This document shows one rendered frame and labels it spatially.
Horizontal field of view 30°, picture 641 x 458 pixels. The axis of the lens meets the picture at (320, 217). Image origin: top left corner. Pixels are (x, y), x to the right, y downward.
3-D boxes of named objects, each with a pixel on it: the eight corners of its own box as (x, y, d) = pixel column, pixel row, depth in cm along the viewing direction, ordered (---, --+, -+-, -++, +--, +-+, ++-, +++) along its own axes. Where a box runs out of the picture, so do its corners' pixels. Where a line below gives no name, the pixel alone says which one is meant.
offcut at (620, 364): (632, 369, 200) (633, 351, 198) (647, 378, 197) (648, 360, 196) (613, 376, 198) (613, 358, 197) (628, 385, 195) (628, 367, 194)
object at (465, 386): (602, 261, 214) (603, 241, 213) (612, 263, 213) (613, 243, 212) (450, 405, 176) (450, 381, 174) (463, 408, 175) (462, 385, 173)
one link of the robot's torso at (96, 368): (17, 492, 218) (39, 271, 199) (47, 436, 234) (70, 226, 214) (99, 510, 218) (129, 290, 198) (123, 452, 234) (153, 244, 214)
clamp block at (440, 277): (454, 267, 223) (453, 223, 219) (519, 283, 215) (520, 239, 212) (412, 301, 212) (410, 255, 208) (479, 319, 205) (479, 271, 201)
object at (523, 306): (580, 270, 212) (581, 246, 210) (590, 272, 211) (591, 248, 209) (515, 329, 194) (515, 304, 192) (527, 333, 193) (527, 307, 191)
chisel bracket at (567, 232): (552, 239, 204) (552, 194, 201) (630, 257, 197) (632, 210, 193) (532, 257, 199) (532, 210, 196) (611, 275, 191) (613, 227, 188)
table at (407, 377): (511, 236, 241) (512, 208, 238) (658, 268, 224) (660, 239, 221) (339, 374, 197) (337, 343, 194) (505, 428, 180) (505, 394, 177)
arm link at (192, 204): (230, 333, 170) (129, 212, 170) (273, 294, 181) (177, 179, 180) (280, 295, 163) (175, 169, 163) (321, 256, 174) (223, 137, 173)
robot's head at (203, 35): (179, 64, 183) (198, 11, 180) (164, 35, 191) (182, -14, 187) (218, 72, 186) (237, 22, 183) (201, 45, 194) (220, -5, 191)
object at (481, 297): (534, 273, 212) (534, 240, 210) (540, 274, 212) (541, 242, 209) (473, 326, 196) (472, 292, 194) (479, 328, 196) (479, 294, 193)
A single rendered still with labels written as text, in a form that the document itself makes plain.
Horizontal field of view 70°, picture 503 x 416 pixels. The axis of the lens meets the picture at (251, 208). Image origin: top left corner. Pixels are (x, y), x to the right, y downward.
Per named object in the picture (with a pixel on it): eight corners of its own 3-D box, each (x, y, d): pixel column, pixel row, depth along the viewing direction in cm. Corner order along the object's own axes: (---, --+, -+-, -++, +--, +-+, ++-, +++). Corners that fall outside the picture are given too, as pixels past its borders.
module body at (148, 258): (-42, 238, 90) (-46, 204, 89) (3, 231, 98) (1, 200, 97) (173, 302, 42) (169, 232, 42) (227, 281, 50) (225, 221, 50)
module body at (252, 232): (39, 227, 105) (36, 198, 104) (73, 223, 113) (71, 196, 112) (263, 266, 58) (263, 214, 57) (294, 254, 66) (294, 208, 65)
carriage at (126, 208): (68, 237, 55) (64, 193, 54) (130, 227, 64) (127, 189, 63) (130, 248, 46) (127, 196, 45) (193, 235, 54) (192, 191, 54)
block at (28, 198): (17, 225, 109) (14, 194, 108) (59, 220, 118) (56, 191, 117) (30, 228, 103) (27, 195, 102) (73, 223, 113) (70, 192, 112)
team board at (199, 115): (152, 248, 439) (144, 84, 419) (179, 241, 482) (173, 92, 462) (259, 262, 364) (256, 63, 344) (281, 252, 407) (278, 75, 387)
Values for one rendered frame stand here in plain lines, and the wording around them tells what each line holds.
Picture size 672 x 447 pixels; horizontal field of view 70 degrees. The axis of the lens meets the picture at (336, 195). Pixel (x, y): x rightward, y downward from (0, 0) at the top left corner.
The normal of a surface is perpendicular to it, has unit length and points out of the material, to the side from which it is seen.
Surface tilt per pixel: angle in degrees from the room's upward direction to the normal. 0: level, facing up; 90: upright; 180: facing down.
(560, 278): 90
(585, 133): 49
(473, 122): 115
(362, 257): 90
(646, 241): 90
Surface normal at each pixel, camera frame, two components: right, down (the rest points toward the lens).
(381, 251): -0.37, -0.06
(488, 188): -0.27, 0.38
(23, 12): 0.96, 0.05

■ WHAT IS REQUIRED ■
The answer must be an exact transcription of every record above.

■ RESULT OF THE TASK ■
This document shows one rendered frame and labels it spatially.
Horizontal field of view 30°, picture 641 x 458 pixels. The axis of the lens meets the picture at (320, 217). Image origin: top left corner. Pixels are (x, y), x to the right, y downward.
3-D boxes of named objects, each with a pixel on it: the eight corners of its own box as (x, y, d) = pixel column, pixel row, depth in cm along the viewing direction, ordered (---, --+, -+-, -++, +--, +-+, ++-, +++) along its own axes. Where a box runs out of the picture, so do its corners' pixels. Where a line below gives no name, the pixel alone says which one is meant.
offcut at (620, 364): (632, 369, 200) (633, 351, 198) (647, 378, 197) (648, 360, 196) (613, 376, 198) (613, 358, 197) (628, 385, 195) (628, 367, 194)
object at (465, 386): (602, 261, 214) (603, 241, 213) (612, 263, 213) (613, 243, 212) (450, 405, 176) (450, 381, 174) (463, 408, 175) (462, 385, 173)
one link of the robot's torso at (96, 368): (17, 492, 218) (39, 271, 199) (47, 436, 234) (70, 226, 214) (99, 510, 218) (129, 290, 198) (123, 452, 234) (153, 244, 214)
clamp block at (440, 277): (454, 267, 223) (453, 223, 219) (519, 283, 215) (520, 239, 212) (412, 301, 212) (410, 255, 208) (479, 319, 205) (479, 271, 201)
object at (523, 306): (580, 270, 212) (581, 246, 210) (590, 272, 211) (591, 248, 209) (515, 329, 194) (515, 304, 192) (527, 333, 193) (527, 307, 191)
chisel bracket at (567, 232): (552, 239, 204) (552, 194, 201) (630, 257, 197) (632, 210, 193) (532, 257, 199) (532, 210, 196) (611, 275, 191) (613, 227, 188)
table at (407, 377): (511, 236, 241) (512, 208, 238) (658, 268, 224) (660, 239, 221) (339, 374, 197) (337, 343, 194) (505, 428, 180) (505, 394, 177)
arm link at (192, 204): (230, 333, 170) (129, 212, 170) (273, 294, 181) (177, 179, 180) (280, 295, 163) (175, 169, 163) (321, 256, 174) (223, 137, 173)
robot's head at (203, 35): (179, 64, 183) (198, 11, 180) (164, 35, 191) (182, -14, 187) (218, 72, 186) (237, 22, 183) (201, 45, 194) (220, -5, 191)
object at (481, 297): (534, 273, 212) (534, 240, 210) (540, 274, 212) (541, 242, 209) (473, 326, 196) (472, 292, 194) (479, 328, 196) (479, 294, 193)
A single rendered still with labels written as text, in a form that the document itself makes plain.
Horizontal field of view 70°, picture 503 x 416 pixels. The axis of the lens meets the picture at (251, 208). Image origin: top left corner. Pixels are (x, y), x to the right, y downward.
Per named object in the picture (with a pixel on it): eight corners of its own 3-D box, each (x, y, d): pixel column, pixel row, depth along the viewing direction in cm. Corner order along the object's own axes: (---, --+, -+-, -++, +--, +-+, ++-, +++). Corners that fall outside the picture are given too, as pixels past its borders.
module body at (148, 258): (-42, 238, 90) (-46, 204, 89) (3, 231, 98) (1, 200, 97) (173, 302, 42) (169, 232, 42) (227, 281, 50) (225, 221, 50)
module body at (252, 232): (39, 227, 105) (36, 198, 104) (73, 223, 113) (71, 196, 112) (263, 266, 58) (263, 214, 57) (294, 254, 66) (294, 208, 65)
carriage at (126, 208): (68, 237, 55) (64, 193, 54) (130, 227, 64) (127, 189, 63) (130, 248, 46) (127, 196, 45) (193, 235, 54) (192, 191, 54)
block at (28, 198): (17, 225, 109) (14, 194, 108) (59, 220, 118) (56, 191, 117) (30, 228, 103) (27, 195, 102) (73, 223, 113) (70, 192, 112)
team board at (199, 115): (152, 248, 439) (144, 84, 419) (179, 241, 482) (173, 92, 462) (259, 262, 364) (256, 63, 344) (281, 252, 407) (278, 75, 387)
Values for one rendered frame stand here in plain lines, and the wording around them tells what each line holds.
Picture size 672 x 447 pixels; horizontal field of view 70 degrees. The axis of the lens meets the picture at (336, 195). Pixel (x, y): x rightward, y downward from (0, 0) at the top left corner.
The normal of a surface is perpendicular to it, has unit length and points out of the material, to the side from which it is seen.
Surface tilt per pixel: angle in degrees from the room's upward direction to the normal. 0: level, facing up; 90: upright; 180: facing down.
(560, 278): 90
(585, 133): 49
(473, 122): 115
(362, 257): 90
(646, 241): 90
Surface normal at each pixel, camera frame, two components: right, down (the rest points toward the lens).
(381, 251): -0.37, -0.06
(488, 188): -0.27, 0.38
(23, 12): 0.96, 0.05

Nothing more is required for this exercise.